All you need to know about Web Push APIs
The Web Push API gives visitor and users of web applications the ability to receive messages pushed to them from a server (operated by web application provider), whether or not the web app is actively open in the web browser. This also lets developers deliver on-demand web push notifications and updates to users that opt in to receive push notifications. Push messaging lets developers engage users by providing timely and customized content outside the context of the web page. It is one of the most critical APIs to come to the web, giving users the ability to engage with web experiences even when the browser is closed, without the need for a native app install.
What are Web Push APIs?
Web Push APIs is a set of functions recommended by W3C and supported by the leading browsers - Chrome, Firefox enabling websites to send push notifications to their visitors. While different browsers are at different stages of the adoption, there are two distinct ways through which browsers have exposed web push functionality. First, is through Service Workers. All browsers except Safari (More on Safari Push Notifications here) follow this model. Second is through Push Package concept which Safari follows.
We will now take you through key concepts and considerations to keep in mind as you begin your journey to integrate web push APIs in your web application.
If you are still not completely sure about web push, take a lookg at our HTML5 Push Notification Demo to see push in action.
How does Web Push API work?
Each browser manages push notifications through their own system, called a "push service". When the user grants permission for Push on your site, you can then subscribe the app to the browser's push service. This creates a special subscription object that contains the "endpoint URL" of the push service, which is different for each browser, and a public key. You send your push messages to this URL, encrypted with the public key, and the push service sends it to the right client.

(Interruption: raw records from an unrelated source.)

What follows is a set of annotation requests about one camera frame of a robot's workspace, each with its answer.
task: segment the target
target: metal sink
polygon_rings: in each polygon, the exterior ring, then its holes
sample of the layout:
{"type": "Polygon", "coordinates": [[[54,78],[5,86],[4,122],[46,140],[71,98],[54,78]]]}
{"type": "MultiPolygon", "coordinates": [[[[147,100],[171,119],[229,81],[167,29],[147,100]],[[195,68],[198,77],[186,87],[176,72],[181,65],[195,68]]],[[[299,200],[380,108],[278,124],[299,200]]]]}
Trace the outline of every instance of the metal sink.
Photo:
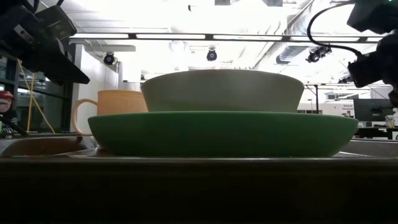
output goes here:
{"type": "Polygon", "coordinates": [[[92,137],[56,136],[0,140],[0,156],[51,156],[97,147],[92,137]]]}

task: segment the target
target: green plate
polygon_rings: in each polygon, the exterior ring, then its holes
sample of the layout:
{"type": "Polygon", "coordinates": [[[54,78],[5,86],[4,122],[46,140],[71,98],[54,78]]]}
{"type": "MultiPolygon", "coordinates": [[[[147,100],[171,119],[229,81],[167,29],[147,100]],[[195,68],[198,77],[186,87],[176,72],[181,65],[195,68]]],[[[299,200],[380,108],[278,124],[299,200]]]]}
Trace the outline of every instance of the green plate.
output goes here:
{"type": "Polygon", "coordinates": [[[273,112],[150,112],[88,119],[115,156],[327,157],[353,137],[358,121],[273,112]]]}

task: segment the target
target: camera
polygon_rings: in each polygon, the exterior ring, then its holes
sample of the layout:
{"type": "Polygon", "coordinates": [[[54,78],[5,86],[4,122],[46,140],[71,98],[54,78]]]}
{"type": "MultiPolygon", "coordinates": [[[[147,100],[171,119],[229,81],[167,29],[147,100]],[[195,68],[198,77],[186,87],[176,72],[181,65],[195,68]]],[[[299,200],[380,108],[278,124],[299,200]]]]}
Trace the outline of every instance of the camera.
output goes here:
{"type": "Polygon", "coordinates": [[[118,62],[118,58],[114,56],[114,52],[107,52],[104,57],[104,63],[107,65],[114,65],[118,62]]]}
{"type": "Polygon", "coordinates": [[[207,53],[207,61],[212,62],[217,60],[217,53],[215,49],[210,49],[209,52],[207,53]]]}

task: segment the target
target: mug
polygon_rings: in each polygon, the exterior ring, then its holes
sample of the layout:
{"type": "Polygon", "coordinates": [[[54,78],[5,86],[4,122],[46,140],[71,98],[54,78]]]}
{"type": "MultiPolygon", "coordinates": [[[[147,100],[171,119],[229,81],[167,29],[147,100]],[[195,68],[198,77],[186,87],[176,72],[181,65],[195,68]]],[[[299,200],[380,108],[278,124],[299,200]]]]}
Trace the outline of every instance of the mug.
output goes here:
{"type": "Polygon", "coordinates": [[[92,136],[83,133],[77,126],[77,109],[82,103],[92,103],[97,106],[97,115],[142,113],[148,112],[144,97],[139,91],[130,90],[102,90],[98,92],[98,101],[90,99],[77,100],[72,112],[72,125],[75,131],[82,136],[92,136]]]}

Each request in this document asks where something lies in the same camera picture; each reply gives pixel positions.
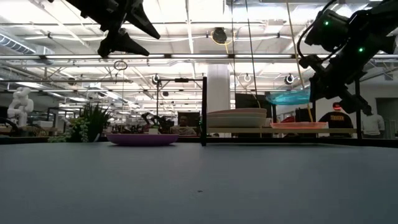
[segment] table surface
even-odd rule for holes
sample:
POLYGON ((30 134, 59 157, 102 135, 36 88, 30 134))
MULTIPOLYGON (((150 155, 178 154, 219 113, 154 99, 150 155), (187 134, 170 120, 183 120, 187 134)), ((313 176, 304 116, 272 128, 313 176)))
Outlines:
POLYGON ((398 223, 398 150, 0 146, 0 223, 398 223))

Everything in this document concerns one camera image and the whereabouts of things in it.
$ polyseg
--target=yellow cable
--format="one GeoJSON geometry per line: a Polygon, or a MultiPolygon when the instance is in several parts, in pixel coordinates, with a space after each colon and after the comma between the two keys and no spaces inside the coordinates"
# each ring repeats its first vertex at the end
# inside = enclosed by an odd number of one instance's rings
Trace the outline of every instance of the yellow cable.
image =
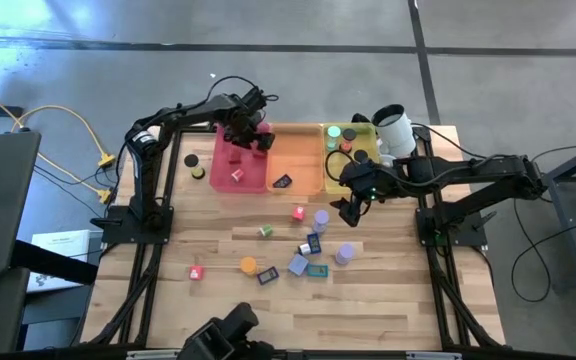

Key Web Push API Concepts & Usage
For any web app to receive push messages, it must have an active service worker. Think of this service worker as the thread that is responsible for three primary functions/tasks involved in web push: 1- subscribing to receive push notifications, 2- unsubscribing to cease receiving push notifications, and, 3- displaying push notifications when they are received.
You might wonder that such a service worker will consume resources - particularly battery resources on a mobile device. You are not wrong there. Different browsers employ different mechanisms to reduce such resource consumption. Bottom line is that there is no standard mechanism. For example, Firefox allows a limited number of push messages to be sent to web application. Chrome, on the other hand, applies no such limit.
A service worker generally goes through following lifecycle steps:
1- Dowload. Service worker is downloaded whenever a user accesses the web page controlled by service worker. Even after a service worker is registered, it's downloaded periodically for consistency and updates.
2- Install. As soon as the service worker is downloaded, browser tries to install and activate it. InstallEvent.InstallEvent() creates a new installation object, InstallEvent.activeWorker returns the service worker currently active on the webpage. You can keep listening to service worker install event and prepare supporting stuff such as building cache, defining service worker operations.
3- Activate. Whenever a service worker is installed, the browser tries to activate it provided that there is no service worker currently active. If another instance of service worker is already running, the new service worker goes in 'Worker in Waiting' stage. It is activated when the web pages no longer refer to the older service worker.
How does the push service know which client to send the message to?
The endpoint URL (think of this as the address information associated with the endpoint that you receive once the user opts to receive push notifications) contains a unique identifier. This identifier is used to route the message that you send to the correct device, and when processed by the browser, identifies which service worker should handle the request.
The identifier is opaque. As a developer, you can't determine any personal data from it. Also, it is not stable, so it can't be used to track users.
Do sites need to be HTTPS to support Web Push API?
Because push notifications are paired with a service worker, apps that use website push notifications must be on HTTPS. This ensures that the communication channel between your server and the push service is secure, and from the push service to the user is also secure.
However, HTTPS doesn't ensure that the push service itself is secure. We must be sure that the data sent from your server to the client is not tampered with or directly inspected by any third party. You must encrypt the message payload on your server.